═══ Input data

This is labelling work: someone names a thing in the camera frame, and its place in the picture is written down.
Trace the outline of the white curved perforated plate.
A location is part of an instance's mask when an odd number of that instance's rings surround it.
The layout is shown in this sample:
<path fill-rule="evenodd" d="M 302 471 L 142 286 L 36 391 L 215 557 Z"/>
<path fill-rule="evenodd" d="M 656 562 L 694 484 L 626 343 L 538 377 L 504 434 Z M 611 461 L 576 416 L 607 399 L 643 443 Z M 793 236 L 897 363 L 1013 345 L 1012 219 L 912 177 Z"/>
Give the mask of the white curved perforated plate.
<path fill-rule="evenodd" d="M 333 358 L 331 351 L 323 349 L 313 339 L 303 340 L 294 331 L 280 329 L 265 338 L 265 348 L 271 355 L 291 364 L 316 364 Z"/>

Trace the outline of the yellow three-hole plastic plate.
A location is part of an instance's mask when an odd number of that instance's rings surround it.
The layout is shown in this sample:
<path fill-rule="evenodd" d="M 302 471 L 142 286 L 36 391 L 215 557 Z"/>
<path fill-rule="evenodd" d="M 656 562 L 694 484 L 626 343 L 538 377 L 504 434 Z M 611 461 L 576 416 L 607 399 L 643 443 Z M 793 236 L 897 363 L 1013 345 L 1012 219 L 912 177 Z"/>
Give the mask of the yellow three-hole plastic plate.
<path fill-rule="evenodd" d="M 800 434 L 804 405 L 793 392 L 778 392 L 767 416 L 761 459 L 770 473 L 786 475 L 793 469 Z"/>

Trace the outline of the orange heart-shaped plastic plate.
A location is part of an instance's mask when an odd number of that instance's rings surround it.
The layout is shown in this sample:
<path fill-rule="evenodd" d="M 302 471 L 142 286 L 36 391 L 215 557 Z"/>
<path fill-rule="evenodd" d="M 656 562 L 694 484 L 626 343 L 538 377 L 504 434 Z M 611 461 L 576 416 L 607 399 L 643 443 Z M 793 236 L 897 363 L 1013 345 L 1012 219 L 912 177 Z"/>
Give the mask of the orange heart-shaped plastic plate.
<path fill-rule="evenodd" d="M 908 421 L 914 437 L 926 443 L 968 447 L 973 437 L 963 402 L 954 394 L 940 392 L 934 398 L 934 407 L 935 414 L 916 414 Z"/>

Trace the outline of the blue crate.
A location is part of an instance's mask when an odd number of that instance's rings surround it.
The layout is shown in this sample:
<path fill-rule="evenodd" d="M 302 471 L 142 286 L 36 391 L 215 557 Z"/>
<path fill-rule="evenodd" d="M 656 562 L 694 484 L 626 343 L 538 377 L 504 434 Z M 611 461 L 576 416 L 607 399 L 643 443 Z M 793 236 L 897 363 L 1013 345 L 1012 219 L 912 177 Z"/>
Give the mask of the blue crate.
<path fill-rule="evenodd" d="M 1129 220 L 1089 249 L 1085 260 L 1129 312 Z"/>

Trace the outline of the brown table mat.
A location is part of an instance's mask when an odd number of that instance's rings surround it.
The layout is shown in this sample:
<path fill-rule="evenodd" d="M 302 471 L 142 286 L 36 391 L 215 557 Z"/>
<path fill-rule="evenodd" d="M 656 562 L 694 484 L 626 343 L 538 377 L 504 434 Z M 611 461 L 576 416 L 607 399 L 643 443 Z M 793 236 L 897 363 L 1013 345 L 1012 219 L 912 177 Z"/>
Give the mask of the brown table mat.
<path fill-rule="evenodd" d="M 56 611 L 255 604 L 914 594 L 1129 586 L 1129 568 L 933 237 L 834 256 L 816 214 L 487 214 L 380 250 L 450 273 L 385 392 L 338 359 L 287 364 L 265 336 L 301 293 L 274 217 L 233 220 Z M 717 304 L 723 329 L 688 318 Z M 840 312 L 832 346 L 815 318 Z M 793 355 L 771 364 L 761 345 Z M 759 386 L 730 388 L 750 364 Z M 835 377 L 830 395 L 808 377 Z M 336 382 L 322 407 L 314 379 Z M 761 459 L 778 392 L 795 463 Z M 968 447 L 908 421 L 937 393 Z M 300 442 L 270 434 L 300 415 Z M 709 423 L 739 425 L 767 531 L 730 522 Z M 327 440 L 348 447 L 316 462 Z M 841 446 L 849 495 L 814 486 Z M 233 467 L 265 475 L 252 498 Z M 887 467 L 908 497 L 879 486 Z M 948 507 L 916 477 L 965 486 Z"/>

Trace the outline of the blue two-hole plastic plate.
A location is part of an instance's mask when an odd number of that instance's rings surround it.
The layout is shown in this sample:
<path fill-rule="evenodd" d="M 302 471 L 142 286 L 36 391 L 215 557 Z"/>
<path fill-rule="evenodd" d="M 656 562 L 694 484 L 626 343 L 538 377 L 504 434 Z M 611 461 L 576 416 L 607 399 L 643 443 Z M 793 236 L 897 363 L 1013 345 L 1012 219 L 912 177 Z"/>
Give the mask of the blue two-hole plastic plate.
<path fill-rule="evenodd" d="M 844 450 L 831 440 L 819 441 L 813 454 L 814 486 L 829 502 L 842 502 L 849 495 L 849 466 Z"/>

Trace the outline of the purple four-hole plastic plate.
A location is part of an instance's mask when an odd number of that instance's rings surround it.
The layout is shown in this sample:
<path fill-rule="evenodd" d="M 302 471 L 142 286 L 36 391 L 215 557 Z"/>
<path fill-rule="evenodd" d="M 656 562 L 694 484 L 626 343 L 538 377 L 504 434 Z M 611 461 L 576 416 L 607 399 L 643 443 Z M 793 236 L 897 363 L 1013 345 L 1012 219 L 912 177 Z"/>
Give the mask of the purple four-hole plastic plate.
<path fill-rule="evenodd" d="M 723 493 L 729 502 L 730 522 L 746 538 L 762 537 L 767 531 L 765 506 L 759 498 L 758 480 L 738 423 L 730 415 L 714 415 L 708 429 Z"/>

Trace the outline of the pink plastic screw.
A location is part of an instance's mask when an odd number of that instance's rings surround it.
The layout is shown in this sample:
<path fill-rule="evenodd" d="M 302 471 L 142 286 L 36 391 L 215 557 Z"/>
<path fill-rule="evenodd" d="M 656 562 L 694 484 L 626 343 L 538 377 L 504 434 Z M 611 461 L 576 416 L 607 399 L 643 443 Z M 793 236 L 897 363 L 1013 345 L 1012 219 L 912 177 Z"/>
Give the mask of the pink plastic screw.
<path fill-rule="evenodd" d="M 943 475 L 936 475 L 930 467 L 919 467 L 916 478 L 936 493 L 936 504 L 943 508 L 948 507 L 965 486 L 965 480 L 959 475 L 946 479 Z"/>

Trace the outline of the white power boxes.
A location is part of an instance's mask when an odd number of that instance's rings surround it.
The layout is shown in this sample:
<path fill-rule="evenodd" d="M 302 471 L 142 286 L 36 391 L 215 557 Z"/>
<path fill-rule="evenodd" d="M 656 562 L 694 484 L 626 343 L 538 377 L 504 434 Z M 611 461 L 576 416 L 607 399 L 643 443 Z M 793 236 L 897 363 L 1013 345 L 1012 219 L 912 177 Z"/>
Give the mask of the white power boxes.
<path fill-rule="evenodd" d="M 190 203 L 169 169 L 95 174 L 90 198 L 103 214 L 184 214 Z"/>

══════

--- What you will do ---
Copy all of the listing above exactly, please.

--- Reply to the exercise ---
This is labelling work: someone names a thing in the camera frame, and its place in the picture is written down.
Trace the outline of the white curved perforated plate.
A location is part of an instance's mask when an odd number of that instance's rings surround it.
The layout is shown in this sample:
<path fill-rule="evenodd" d="M 302 471 L 142 286 L 36 391 L 215 557 Z"/>
<path fill-rule="evenodd" d="M 656 562 L 694 484 L 626 343 L 538 377 L 504 434 Z M 611 461 L 576 416 L 607 399 L 643 443 Z M 793 236 L 897 363 L 1013 345 L 1012 219 L 912 177 Z"/>
Give the mask of the white curved perforated plate.
<path fill-rule="evenodd" d="M 333 358 L 331 351 L 323 349 L 313 339 L 303 340 L 294 331 L 280 329 L 265 338 L 265 348 L 271 355 L 291 364 L 316 364 Z"/>

Trace the outline of the yellow three-hole plastic plate.
A location is part of an instance's mask when an odd number of that instance's rings surround it.
The layout is shown in this sample:
<path fill-rule="evenodd" d="M 302 471 L 142 286 L 36 391 L 215 557 Z"/>
<path fill-rule="evenodd" d="M 656 562 L 694 484 L 626 343 L 538 377 L 504 434 Z M 611 461 L 576 416 L 607 399 L 643 443 Z M 793 236 L 897 363 L 1013 345 L 1012 219 L 912 177 Z"/>
Give the mask of the yellow three-hole plastic plate.
<path fill-rule="evenodd" d="M 800 434 L 804 405 L 793 392 L 778 392 L 767 416 L 761 459 L 770 473 L 786 475 L 793 469 Z"/>

Trace the outline of the orange heart-shaped plastic plate.
A location is part of an instance's mask when an odd number of that instance's rings surround it.
The layout is shown in this sample:
<path fill-rule="evenodd" d="M 302 471 L 142 286 L 36 391 L 215 557 Z"/>
<path fill-rule="evenodd" d="M 656 562 L 694 484 L 626 343 L 538 377 L 504 434 Z M 611 461 L 576 416 L 607 399 L 643 443 Z M 793 236 L 897 363 L 1013 345 L 1012 219 L 912 177 Z"/>
Give the mask of the orange heart-shaped plastic plate.
<path fill-rule="evenodd" d="M 908 421 L 914 437 L 926 443 L 968 447 L 973 437 L 963 402 L 954 394 L 940 392 L 934 398 L 934 407 L 935 414 L 916 414 Z"/>

Trace the outline of the blue crate.
A location is part of an instance's mask when an odd number of that instance's rings surround it.
The layout is shown in this sample:
<path fill-rule="evenodd" d="M 302 471 L 142 286 L 36 391 L 215 557 Z"/>
<path fill-rule="evenodd" d="M 656 562 L 694 484 L 626 343 L 538 377 L 504 434 Z M 611 461 L 576 416 L 607 399 L 643 443 Z M 793 236 L 897 363 L 1013 345 L 1012 219 L 912 177 Z"/>
Give the mask of the blue crate.
<path fill-rule="evenodd" d="M 1129 220 L 1089 249 L 1085 260 L 1129 312 Z"/>

Trace the outline of the brown table mat.
A location is part of an instance's mask when an odd number of that instance's rings surround it.
The layout is shown in this sample:
<path fill-rule="evenodd" d="M 302 471 L 142 286 L 36 391 L 215 557 Z"/>
<path fill-rule="evenodd" d="M 656 562 L 694 484 L 626 343 L 538 377 L 504 434 Z M 611 461 L 576 416 L 607 399 L 643 443 Z M 793 236 L 897 363 L 1013 345 L 1012 219 L 912 177 Z"/>
Give the mask of the brown table mat.
<path fill-rule="evenodd" d="M 56 611 L 255 604 L 914 594 L 1129 586 L 1129 568 L 933 237 L 834 256 L 816 214 L 487 214 L 380 250 L 450 273 L 385 392 L 338 359 L 287 364 L 265 336 L 301 293 L 274 217 L 233 220 Z M 717 304 L 723 329 L 688 318 Z M 840 312 L 832 346 L 815 318 Z M 793 355 L 771 364 L 761 345 Z M 759 386 L 730 388 L 750 364 Z M 835 377 L 830 395 L 808 377 Z M 336 382 L 322 407 L 314 379 Z M 761 459 L 778 392 L 795 463 Z M 968 447 L 908 421 L 937 393 Z M 300 442 L 270 434 L 300 415 Z M 709 423 L 739 425 L 767 531 L 730 522 Z M 327 440 L 348 447 L 316 462 Z M 841 446 L 849 495 L 814 486 Z M 233 467 L 265 475 L 252 498 Z M 887 467 L 908 497 L 879 486 Z M 948 507 L 916 477 L 965 486 Z"/>

Trace the outline of the blue two-hole plastic plate.
A location is part of an instance's mask when an odd number of that instance's rings surround it.
The layout is shown in this sample:
<path fill-rule="evenodd" d="M 302 471 L 142 286 L 36 391 L 215 557 Z"/>
<path fill-rule="evenodd" d="M 656 562 L 694 484 L 626 343 L 538 377 L 504 434 Z M 611 461 L 576 416 L 607 399 L 643 443 Z M 793 236 L 897 363 L 1013 345 L 1012 219 L 912 177 Z"/>
Give the mask of the blue two-hole plastic plate.
<path fill-rule="evenodd" d="M 844 450 L 831 440 L 819 441 L 813 454 L 814 486 L 829 502 L 842 502 L 849 495 L 849 466 Z"/>

Trace the outline of the purple four-hole plastic plate.
A location is part of an instance's mask when an odd number of that instance's rings surround it.
The layout is shown in this sample:
<path fill-rule="evenodd" d="M 302 471 L 142 286 L 36 391 L 215 557 Z"/>
<path fill-rule="evenodd" d="M 656 562 L 694 484 L 626 343 L 538 377 L 504 434 Z M 611 461 L 576 416 L 607 399 L 643 443 Z M 793 236 L 897 363 L 1013 345 L 1012 219 L 912 177 Z"/>
Give the mask of the purple four-hole plastic plate.
<path fill-rule="evenodd" d="M 723 493 L 729 502 L 730 522 L 746 538 L 762 537 L 767 531 L 765 506 L 759 498 L 758 480 L 738 423 L 730 415 L 714 415 L 708 429 Z"/>

Trace the outline of the pink plastic screw.
A location is part of an instance's mask when an odd number of that instance's rings surround it.
The layout is shown in this sample:
<path fill-rule="evenodd" d="M 302 471 L 142 286 L 36 391 L 215 557 Z"/>
<path fill-rule="evenodd" d="M 656 562 L 694 484 L 626 343 L 538 377 L 504 434 Z M 611 461 L 576 416 L 607 399 L 643 443 Z M 793 236 L 897 363 L 1013 345 L 1012 219 L 912 177 Z"/>
Give the mask of the pink plastic screw.
<path fill-rule="evenodd" d="M 943 475 L 936 475 L 930 467 L 919 467 L 916 478 L 936 493 L 936 504 L 943 508 L 948 507 L 965 486 L 965 480 L 959 475 L 946 479 Z"/>

Trace the outline of the white power boxes.
A location is part of an instance's mask when an odd number of that instance's rings surround it.
The layout is shown in this sample:
<path fill-rule="evenodd" d="M 302 471 L 142 286 L 36 391 L 215 557 Z"/>
<path fill-rule="evenodd" d="M 656 562 L 694 484 L 626 343 L 538 377 L 504 434 Z M 611 461 L 576 416 L 607 399 L 643 443 Z M 793 236 L 897 363 L 1013 345 L 1012 219 L 912 177 Z"/>
Give the mask of the white power boxes.
<path fill-rule="evenodd" d="M 190 203 L 169 169 L 95 174 L 90 198 L 103 214 L 184 214 Z"/>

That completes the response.